Deixando traumas de lado, retomo o assunto. De todas as artes, o teatro é a que não me diz muita coisa (só se salva para mim a leitura de Shakespeare). Ou seja: teatro é a arte que me entendia, me cansa, me deixa de mau-humor. O pior de tudo são essas tais peças experimentalistas baianas... Todo mundo sai elogiando sem entender nada. É: porque a coisa não é para entender mesmo, é só para espectador tirado a cult elogiar e mostrar que entendeu.
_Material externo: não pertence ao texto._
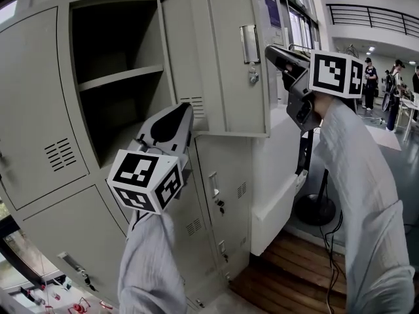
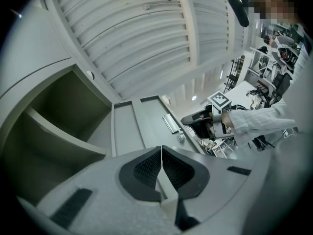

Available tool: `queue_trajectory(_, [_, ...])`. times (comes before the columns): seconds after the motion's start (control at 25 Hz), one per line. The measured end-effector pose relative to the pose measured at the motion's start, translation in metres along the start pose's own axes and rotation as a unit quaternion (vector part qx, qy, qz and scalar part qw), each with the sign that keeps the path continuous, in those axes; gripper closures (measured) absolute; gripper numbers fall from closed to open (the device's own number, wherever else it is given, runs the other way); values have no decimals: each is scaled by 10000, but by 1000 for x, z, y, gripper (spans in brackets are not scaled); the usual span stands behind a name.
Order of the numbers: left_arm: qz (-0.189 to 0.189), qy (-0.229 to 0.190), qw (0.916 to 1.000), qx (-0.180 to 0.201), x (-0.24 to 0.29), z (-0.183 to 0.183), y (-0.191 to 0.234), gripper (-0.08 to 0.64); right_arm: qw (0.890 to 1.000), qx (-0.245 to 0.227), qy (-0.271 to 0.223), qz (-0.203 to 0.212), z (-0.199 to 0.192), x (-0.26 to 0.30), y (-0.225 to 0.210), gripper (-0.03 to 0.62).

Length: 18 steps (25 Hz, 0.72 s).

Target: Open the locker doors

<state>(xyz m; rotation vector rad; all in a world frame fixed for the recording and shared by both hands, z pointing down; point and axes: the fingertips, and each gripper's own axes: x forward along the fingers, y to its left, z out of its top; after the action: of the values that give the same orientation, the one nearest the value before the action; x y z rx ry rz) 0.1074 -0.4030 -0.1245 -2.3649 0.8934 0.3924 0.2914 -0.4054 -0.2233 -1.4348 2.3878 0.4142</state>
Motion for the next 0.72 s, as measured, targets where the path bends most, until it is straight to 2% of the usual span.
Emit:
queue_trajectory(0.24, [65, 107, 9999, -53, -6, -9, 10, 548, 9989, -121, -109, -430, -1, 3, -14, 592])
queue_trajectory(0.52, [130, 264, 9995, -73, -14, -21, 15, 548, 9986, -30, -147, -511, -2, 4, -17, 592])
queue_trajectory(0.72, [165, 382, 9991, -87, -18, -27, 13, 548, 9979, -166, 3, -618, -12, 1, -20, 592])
Há uns meses atrás fui assistir a uma peça comentadíssima, lá no Pelourinho. Um ator cabeludão, gritava e esperneava no palco, emendando e emendando versos de Caê, no maior desespero do mundo. Puxava os cabelos, num chilique louco. Na mesma hora em que estava em pé no palco, sorrindo: "Você é linda...", já aparecia na janela, chorando: "(snif...) alguma coisa acontece no meu coração (snif)", e no portão, berrando: "porque sou um homem comum!!", "vaca de divinas tetas!!", etc. Um horror. Coitado de Caetano, coitada de mim. Nunca mais eu, como diz mãe.